Will it always be a matrix of that form? Or will you next ask how to fill the lower triangle with a fully general set of numbers? The reason I ask is because the solution would probably be different.
For example, I would not that your matrix ALWAYS has constant diagonals. The with G = [1 2 3], then we see that the main diagonal has a 1 on it, the first sub-diagonal is entirely 2. Then we see a 3 in the corner. Had N been larger, the behavior would have been the same.

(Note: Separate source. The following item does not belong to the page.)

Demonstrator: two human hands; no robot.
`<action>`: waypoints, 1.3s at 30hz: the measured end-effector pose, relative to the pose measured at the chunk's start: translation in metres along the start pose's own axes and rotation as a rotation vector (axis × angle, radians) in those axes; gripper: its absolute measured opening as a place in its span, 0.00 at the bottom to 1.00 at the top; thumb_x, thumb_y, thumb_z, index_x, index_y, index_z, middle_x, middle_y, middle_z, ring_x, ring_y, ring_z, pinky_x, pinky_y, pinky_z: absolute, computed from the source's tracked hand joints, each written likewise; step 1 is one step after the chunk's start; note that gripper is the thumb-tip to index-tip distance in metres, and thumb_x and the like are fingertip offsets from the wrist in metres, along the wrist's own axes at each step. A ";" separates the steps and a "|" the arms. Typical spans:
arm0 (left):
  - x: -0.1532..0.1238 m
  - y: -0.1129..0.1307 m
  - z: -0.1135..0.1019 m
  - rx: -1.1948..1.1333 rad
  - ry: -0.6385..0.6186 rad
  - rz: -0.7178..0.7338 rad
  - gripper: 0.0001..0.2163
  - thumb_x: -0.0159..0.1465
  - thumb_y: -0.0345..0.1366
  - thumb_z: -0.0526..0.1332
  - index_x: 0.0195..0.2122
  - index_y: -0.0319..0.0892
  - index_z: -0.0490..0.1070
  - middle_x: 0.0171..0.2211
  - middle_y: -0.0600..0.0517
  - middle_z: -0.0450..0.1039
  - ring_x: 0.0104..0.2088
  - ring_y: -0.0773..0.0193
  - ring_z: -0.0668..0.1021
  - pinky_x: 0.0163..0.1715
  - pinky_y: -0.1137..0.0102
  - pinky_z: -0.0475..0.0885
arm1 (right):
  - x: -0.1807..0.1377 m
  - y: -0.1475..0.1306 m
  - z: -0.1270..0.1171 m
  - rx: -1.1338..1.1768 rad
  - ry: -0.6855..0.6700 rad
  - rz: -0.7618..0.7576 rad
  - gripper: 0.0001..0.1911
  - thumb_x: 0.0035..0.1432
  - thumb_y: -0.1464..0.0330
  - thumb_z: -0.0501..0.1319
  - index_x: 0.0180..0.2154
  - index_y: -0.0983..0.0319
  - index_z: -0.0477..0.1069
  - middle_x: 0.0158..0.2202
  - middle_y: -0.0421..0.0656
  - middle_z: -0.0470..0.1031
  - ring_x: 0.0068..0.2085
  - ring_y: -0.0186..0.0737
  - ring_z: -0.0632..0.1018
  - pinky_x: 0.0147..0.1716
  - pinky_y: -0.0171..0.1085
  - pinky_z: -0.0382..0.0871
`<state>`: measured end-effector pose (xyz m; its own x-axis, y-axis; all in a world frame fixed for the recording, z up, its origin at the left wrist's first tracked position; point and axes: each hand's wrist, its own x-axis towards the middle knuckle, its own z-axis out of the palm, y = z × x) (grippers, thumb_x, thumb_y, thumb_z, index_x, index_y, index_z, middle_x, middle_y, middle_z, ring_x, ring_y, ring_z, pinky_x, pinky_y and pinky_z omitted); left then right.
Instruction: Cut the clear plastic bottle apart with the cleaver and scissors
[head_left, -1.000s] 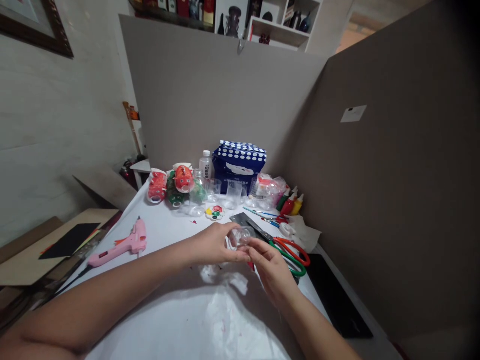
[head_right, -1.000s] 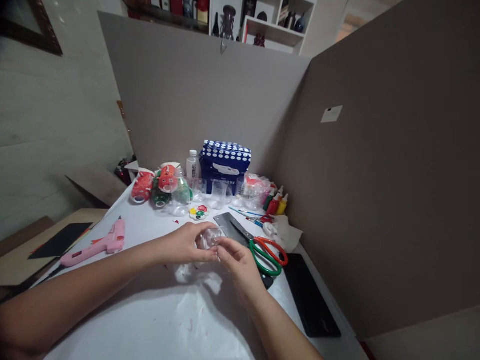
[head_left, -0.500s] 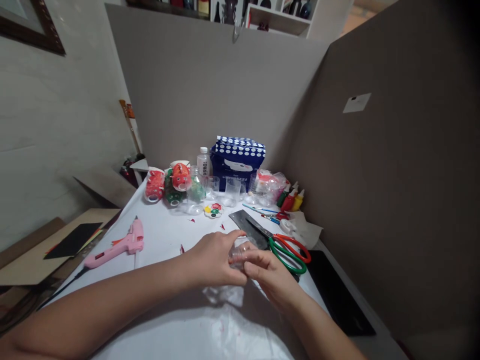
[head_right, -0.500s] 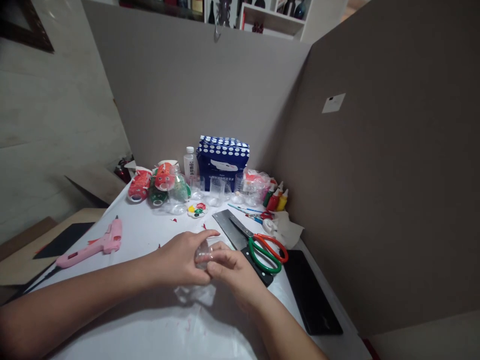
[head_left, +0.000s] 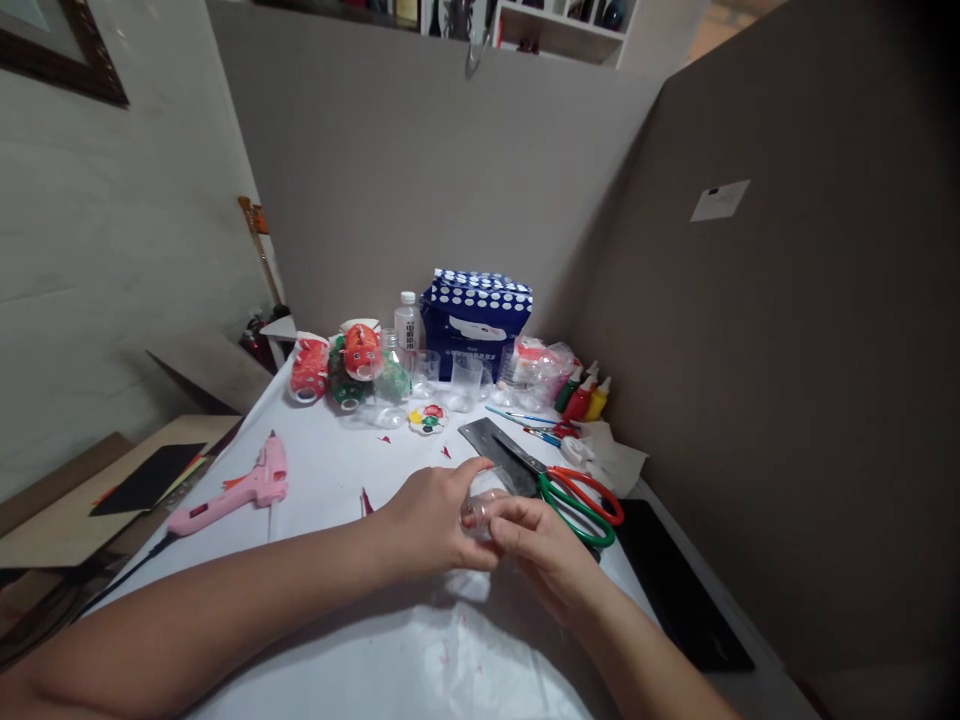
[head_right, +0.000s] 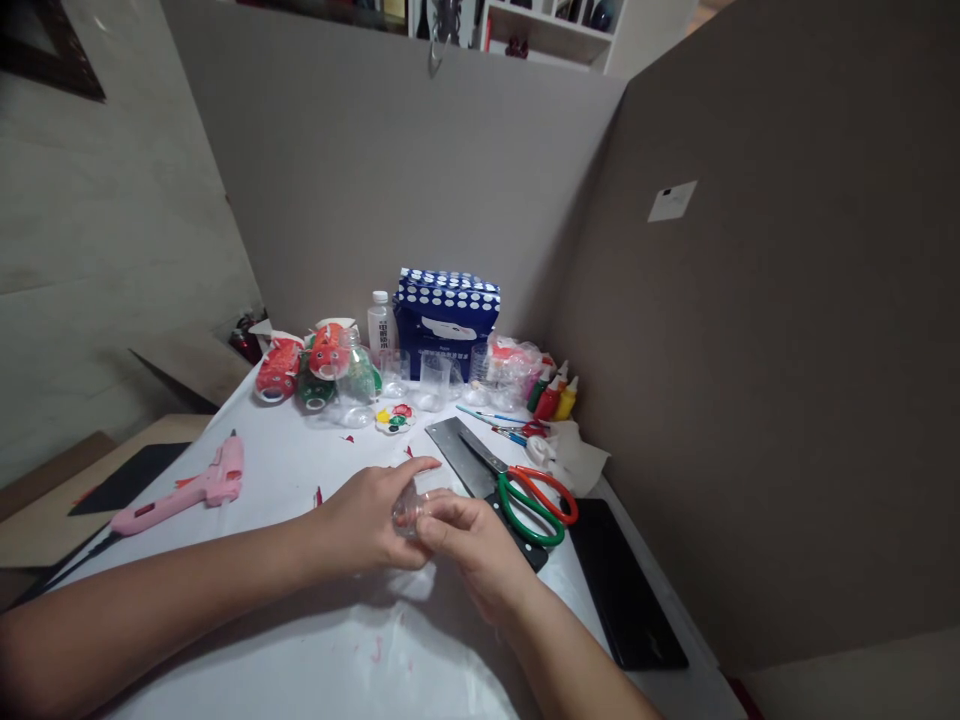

But, IF indeed your goal is the simple behavior as you describe, then one simple line of code is sufficient.
G = 1:5;
A = tril(toeplitz(G',G))
A =
1 0 0 0 0
2 1 0 0 0
3 2 1 0 0
4 3 2 1 0
5 4 3 2 1
As you can see, no loops required.
However, suppose you had a much more general problem, where you wish to populate the elements of the lower triangle of a matrix with elements, perhaps these?
N = 5;
H = rand(1,N*(N+1)/2)
H =
Columns 1 through 9
0.55755 0.32534 0.7106 0.45013 0.93977 0.42243 0.97267 0.87573 0.9695
Columns 10 through 15
0.11099 0.97525 0.37793 0.16366 0.0897 0.72233
I'll stuff them into a triangular matrix in column-major order, which is how elements are stored in matrices in MATLAB.
However, even that code is almost as eay.
A = zeros(N,N);
A(logical(tril(ones(N)))) = H
A =
0.55755 0 0 0 0
0.32534 0.42243 0 0 0
0.7106 0.97267 0.11099 0 0
0.45013 0.87573 0.97525 0.16366 0
0.93977 0.9695 0.37793 0.0897 0.72233
As you can see, the elements are as I chose them to be.
The point of all this is to understand how MATLAB stores elements in memory, and then use that effectively.